永田音響設計News 00-05号(通巻149号)
発行:2000年5月25日





ビッグハート出雲

ビッグハート出雲(右はJR高架)
 このところ、山陰地方の建築が話題になることが多い。出雲市の隣町、大社町の大社文化プレイス(本ニュース147号2000.03)や島根県立美術館、そして来年3月にはシーザー・ペリ事務所設計の鳥取県中部定住センターも竣工する。ビッグハート出雲はその一つである。
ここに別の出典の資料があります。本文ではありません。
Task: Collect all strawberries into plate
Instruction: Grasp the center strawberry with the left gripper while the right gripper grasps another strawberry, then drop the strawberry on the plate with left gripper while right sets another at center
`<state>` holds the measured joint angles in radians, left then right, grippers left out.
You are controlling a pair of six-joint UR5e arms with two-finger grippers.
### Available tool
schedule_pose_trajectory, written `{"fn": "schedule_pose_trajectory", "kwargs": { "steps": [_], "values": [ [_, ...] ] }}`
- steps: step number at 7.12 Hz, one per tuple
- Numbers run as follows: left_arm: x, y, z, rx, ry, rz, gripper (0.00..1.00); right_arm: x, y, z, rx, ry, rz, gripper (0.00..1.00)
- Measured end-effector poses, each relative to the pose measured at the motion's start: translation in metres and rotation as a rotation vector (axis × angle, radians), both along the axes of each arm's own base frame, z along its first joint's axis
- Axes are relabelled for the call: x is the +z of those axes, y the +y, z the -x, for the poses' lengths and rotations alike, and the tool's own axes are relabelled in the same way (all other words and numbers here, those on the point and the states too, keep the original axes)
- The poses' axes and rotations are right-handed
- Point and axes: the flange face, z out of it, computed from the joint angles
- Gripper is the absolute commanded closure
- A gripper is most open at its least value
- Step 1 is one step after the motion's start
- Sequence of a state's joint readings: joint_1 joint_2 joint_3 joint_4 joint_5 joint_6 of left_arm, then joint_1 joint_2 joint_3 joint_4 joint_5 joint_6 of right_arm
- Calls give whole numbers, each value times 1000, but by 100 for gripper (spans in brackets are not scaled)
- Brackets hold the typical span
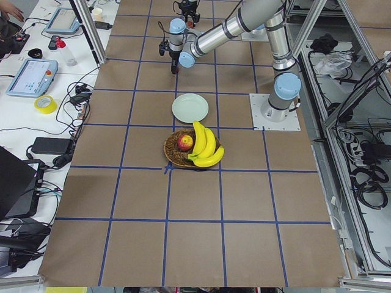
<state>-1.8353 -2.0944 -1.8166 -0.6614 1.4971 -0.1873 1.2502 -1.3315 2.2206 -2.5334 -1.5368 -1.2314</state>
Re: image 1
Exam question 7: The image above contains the aluminium frame post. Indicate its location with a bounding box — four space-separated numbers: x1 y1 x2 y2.
69 0 106 65

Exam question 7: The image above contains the black power adapter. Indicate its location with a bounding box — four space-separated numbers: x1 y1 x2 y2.
31 137 71 155

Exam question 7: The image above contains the red yellow apple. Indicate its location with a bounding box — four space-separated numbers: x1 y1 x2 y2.
177 134 194 152

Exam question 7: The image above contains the yellow banana bunch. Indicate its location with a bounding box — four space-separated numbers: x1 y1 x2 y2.
188 121 225 168

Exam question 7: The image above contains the black laptop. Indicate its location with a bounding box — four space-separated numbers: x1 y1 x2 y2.
1 147 44 220

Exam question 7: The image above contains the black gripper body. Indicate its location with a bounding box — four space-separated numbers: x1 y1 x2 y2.
180 0 199 15
169 51 181 62

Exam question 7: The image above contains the paper cup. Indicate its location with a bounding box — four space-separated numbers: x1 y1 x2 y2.
92 7 103 21

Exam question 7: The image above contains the brown woven basket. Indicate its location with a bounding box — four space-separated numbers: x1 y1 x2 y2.
164 129 225 169

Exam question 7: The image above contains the black round cap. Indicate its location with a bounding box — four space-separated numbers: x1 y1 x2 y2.
27 48 43 59

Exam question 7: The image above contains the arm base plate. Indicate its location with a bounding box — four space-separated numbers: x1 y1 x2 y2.
241 28 269 42
249 93 301 131

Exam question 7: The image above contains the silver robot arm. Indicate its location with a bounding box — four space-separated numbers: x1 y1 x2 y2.
159 1 301 123

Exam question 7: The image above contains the person's hand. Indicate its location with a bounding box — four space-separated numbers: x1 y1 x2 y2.
0 0 24 22

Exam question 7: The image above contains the near blue teach pendant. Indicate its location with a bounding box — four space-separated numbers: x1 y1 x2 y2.
5 59 59 98

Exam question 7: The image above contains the far blue teach pendant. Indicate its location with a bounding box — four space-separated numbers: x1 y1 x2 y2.
44 7 80 35

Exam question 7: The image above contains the pale green plate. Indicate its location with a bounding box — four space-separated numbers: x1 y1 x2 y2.
172 93 209 123

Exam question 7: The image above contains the clear bottle red cap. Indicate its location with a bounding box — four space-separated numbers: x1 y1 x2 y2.
56 38 77 67

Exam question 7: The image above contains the blue teach pendant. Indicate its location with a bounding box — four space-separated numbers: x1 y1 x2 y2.
44 7 80 35
5 59 59 98

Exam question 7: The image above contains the yellow tape roll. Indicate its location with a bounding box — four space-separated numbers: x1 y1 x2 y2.
34 95 57 114

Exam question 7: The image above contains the black phone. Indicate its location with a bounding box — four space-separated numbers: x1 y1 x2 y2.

 本施設はJR出雲市駅南口に昨年12月にオープンした。既にいくつかの建築雑誌に紹介され、施設の内容や設計の意図、様々な評価などがいろいろと掲載されている。ここでは、音響設計に携わった立場からこのビッグハート出雲を紹介したい。

 ホワイエ・ホール一体型:この施設ではロビー、ホワイエ、ホールなどの境界を崩し、ホワイエとホールを視覚的に閉じない一体の空間にしたいという目論見が設計者の小嶋一浩氏/シーラカンス+アソシエーツ(C+A)にあった。実際、完成後にこの建物に入ってみるとサイドバルコニーの後方に位置するホワイエから、舞台を見ることも音を聴くことも雰囲気を感ずることもでき、魅力的な空間が出来上がっている。しかしながら音響条件を考えるとバルコニー背後の壁は客席に反射音を届かせるための重要な面であり、ホワイエとホールとの壁を全てなくす訳にはいかなかった。設計ではこの仕切をオペラハウスで使われる反射性のカーテンを採用することにしていたが、小嶋氏は最後までどのような仕上げにするか決めかねていた。結局、現場でサイドバルコニー席の背後の「開口《を見ながら小嶋氏と話し合い、最終的に反射面として大きく寄与すると考えられる面についてのみ、最小限のガラスを入れることになった。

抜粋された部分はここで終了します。